The listing below should be copied in full, word for word.

* [Information shown]
◇ ◇ ◇ ◇ ◇ ◇ ◇

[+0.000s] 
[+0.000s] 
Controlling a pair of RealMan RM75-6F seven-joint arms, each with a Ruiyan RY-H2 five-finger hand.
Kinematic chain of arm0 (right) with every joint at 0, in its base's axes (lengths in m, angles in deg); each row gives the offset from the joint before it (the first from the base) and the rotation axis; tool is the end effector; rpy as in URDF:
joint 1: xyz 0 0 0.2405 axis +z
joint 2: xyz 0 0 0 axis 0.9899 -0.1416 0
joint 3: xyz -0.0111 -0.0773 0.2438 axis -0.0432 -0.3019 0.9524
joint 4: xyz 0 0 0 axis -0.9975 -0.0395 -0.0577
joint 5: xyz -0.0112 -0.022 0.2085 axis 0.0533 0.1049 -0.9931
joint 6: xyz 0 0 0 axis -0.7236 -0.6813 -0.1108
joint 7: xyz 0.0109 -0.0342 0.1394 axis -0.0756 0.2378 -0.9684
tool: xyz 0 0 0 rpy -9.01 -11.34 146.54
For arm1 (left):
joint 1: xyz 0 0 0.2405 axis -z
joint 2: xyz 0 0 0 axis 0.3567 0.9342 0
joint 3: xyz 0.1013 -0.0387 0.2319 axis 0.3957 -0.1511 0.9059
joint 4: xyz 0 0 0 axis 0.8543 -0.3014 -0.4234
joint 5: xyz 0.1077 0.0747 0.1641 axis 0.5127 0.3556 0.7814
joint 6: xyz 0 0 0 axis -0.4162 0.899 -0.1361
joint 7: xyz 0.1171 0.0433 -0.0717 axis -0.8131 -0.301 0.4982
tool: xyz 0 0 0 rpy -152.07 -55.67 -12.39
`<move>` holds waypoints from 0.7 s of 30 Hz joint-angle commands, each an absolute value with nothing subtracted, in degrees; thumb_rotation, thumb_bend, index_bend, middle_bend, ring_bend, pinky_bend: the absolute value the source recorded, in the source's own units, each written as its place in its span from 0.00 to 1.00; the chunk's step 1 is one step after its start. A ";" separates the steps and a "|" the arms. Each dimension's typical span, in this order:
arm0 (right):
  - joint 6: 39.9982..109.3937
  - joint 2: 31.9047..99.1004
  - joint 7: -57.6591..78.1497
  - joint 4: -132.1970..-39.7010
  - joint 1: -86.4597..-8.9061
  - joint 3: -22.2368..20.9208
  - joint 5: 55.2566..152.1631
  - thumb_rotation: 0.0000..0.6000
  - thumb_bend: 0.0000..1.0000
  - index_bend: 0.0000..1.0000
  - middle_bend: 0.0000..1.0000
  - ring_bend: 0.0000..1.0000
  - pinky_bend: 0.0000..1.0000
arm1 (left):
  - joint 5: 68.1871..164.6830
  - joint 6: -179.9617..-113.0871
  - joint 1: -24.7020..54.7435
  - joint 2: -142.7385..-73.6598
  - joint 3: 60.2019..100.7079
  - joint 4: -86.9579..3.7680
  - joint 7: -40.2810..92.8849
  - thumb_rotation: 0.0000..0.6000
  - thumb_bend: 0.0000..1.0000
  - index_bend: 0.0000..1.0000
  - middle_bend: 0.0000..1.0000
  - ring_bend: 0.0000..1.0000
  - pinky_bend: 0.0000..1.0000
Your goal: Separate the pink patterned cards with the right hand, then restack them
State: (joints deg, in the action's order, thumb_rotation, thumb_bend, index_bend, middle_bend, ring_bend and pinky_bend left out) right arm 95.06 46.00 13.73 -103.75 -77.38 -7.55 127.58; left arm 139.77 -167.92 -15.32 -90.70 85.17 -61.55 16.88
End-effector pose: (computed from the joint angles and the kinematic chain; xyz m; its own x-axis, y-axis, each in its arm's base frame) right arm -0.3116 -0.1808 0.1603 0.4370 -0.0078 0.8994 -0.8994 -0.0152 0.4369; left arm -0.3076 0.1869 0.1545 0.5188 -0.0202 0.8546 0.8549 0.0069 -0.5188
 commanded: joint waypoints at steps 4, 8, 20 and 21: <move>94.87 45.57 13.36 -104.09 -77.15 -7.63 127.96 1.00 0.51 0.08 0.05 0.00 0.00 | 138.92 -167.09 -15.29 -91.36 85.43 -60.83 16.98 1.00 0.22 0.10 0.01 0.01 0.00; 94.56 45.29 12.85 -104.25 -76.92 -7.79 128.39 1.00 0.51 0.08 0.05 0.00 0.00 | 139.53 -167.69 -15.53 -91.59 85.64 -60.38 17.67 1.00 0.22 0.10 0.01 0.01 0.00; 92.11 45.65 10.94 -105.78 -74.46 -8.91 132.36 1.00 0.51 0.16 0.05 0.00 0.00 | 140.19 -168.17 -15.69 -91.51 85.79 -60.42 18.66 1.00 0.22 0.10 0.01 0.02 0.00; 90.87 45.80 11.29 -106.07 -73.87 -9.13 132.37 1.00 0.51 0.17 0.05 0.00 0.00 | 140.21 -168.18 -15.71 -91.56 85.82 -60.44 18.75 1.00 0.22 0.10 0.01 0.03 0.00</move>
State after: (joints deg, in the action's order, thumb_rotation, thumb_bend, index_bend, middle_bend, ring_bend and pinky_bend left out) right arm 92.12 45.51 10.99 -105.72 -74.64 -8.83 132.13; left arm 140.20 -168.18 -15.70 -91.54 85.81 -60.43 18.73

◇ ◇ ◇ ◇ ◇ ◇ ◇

* [Solution to this exercise]
[+0.000s] 
[+0.000s] 
Controlling a pair of RealMan RM75-6F seven-joint arms, each with a Ruiyan RY-H2 five-finger hand.
Kinematic chain of arm0 (right) with every joint at 0, in its base's axes (lengths in m, angles in deg); each row gives the offset from the joint before it (the first from the base) and the rotation axis; tool is the end effector; rpy as in URDF:
joint 1: xyz 0 0 0.2405 axis +z
joint 2: xyz 0 0 0 axis 0.9899 -0.1416 0
joint 3: xyz -0.0111 -0.0773 0.2438 axis -0.0432 -0.3019 0.9524
joint 4: xyz 0 0 0 axis -0.9975 -0.0395 -0.0577
joint 5: xyz -0.0112 -0.022 0.2085 axis 0.0533 0.1049 -0.9931
joint 6: xyz 0 0 0 axis -0.7236 -0.6813 -0.1108
joint 7: xyz 0.0109 -0.0342 0.1394 axis -0.0756 0.2378 -0.9684
tool: xyz 0 0 0 rpy -9.01 -11.34 146.54
For arm1 (left):
joint 1: xyz 0 0 0.2405 axis -z
joint 2: xyz 0 0 0 axis 0.3567 0.9342 0
joint 3: xyz 0.1013 -0.0387 0.2319 axis 0.3957 -0.1511 0.9059
joint 4: xyz 0 0 0 axis 0.8543 -0.3014 -0.4234
joint 5: xyz 0.1077 0.0747 0.1641 axis 0.5127 0.3556 0.7814
joint 6: xyz 0 0 0 axis -0.4162 0.899 -0.1361
joint 7: xyz 0.1171 0.0433 -0.0717 axis -0.8131 -0.301 0.4982
tool: xyz 0 0 0 rpy -152.07 -55.67 -12.39
`<move>` holds waypoints from 0.7 s of 30 Hz joint-angle commands, each an absolute value with nothing subtracted, in degrees; thumb_rotation, thumb_bend, index_bend, middle_bend, ring_bend, pinky_bend: the absolute value the source recorded, in the source's own units, each written as its place in its span from 0.00 to 1.00; the chunk's step 1 is one step after its start. A ";" separates the steps and a "|" the arms. Each dimension's typical span, in this order:
arm0 (right):
  - joint 6: 39.9982..109.3937
  - joint 2: 31.9047..99.1004
  - joint 7: -57.6591..78.1497
  - joint 4: -132.1970..-39.7010
  - joint 1: -86.4597..-8.9061
  - joint 3: -22.2368..20.9208
  - joint 5: 55.2566..152.1631
  - thumb_rotation: 0.0000..0.6000
  - thumb_bend: 0.0000..1.0000
  - index_bend: 0.0000..1.0000
  - middle_bend: 0.0000..1.0000
  - ring_bend: 0.0000..1.0000
  - pinky_bend: 0.0000..1.0000
arm1 (left):
  - joint 5: 68.1871..164.6830
  - joint 6: -179.9617..-113.0871
  - joint 1: -24.7020..54.7435
  - joint 2: -142.7385..-73.6598
  - joint 3: 60.2019..100.7079
  - joint 4: -86.9579..3.7680
  - joint 7: -40.2810..92.8849
  - thumb_rotation: 0.0000..0.6000
  - thumb_bend: 0.0000..1.0000
  - index_bend: 0.0000..1.0000
  - middle_bend: 0.0000..1.0000
  - ring_bend: 0.0000..1.0000
  - pinky_bend: 0.0000..1.0000
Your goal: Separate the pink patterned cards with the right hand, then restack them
State: (joints deg, in the action's order, thumb_rotation, thumb_bend, index_bend, middle_bend, ring_bend and pinky_bend left out) right arm 95.06 46.00 13.73 -103.75 -77.38 -7.55 127.58; left arm 139.77 -167.92 -15.32 -90.70 85.17 -61.55 16.88
End-effector pose: (computed from the joint angles and the kinematic chain; xyz m; its own x-axis, y-axis, each in its arm's base frame) right arm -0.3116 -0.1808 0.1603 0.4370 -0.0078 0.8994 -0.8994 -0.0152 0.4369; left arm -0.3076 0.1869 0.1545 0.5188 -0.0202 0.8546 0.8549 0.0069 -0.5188
 commanded: joint waypoints at steps 4, 8, 20 and 21: <move>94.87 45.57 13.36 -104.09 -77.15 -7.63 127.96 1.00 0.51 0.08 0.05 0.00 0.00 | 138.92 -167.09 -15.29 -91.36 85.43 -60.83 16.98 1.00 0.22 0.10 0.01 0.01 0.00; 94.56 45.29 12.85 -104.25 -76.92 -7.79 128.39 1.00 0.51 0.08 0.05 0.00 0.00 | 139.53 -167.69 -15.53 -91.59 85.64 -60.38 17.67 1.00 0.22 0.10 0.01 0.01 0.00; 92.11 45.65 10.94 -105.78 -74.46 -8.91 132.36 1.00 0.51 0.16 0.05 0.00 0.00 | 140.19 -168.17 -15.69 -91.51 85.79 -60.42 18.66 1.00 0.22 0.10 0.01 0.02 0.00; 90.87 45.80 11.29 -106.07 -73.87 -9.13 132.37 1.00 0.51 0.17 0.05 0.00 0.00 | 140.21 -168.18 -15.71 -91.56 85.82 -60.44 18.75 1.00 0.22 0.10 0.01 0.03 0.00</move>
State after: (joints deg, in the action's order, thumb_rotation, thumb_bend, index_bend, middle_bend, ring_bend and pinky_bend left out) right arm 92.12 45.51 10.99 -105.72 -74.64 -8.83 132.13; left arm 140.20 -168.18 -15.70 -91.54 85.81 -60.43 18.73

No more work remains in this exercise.